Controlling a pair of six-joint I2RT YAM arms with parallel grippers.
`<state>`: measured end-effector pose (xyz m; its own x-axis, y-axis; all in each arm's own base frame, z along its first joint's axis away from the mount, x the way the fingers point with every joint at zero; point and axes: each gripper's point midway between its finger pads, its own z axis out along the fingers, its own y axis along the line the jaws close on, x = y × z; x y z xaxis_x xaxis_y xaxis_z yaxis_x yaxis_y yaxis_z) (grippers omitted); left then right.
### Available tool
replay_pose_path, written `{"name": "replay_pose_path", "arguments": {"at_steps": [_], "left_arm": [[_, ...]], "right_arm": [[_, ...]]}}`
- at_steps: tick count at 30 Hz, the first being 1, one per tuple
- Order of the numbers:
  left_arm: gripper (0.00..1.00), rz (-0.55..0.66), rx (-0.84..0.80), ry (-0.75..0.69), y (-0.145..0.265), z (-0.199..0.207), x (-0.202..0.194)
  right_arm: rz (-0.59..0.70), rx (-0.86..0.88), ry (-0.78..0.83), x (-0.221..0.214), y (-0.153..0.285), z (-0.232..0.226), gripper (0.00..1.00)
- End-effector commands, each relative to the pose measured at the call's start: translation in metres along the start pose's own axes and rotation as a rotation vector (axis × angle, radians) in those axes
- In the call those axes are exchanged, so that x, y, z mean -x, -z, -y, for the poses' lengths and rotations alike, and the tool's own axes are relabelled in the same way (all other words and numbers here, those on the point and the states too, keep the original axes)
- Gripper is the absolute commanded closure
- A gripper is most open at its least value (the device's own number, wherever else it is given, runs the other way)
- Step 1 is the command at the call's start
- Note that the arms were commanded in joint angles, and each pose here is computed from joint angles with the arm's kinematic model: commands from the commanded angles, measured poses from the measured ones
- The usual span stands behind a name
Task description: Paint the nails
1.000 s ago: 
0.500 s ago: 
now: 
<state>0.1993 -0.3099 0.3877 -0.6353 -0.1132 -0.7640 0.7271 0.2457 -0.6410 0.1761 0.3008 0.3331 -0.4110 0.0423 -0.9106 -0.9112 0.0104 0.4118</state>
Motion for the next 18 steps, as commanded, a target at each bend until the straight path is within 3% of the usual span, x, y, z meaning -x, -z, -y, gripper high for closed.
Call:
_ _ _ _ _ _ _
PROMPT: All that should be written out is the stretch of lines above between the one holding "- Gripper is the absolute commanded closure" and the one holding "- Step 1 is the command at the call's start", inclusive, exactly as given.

SOLUTION:
- Gripper is the absolute commanded closure
- A gripper is most open at its least value (the device's own number, wherever else it is given, runs the other way)
- Step 1 is the command at the call's start

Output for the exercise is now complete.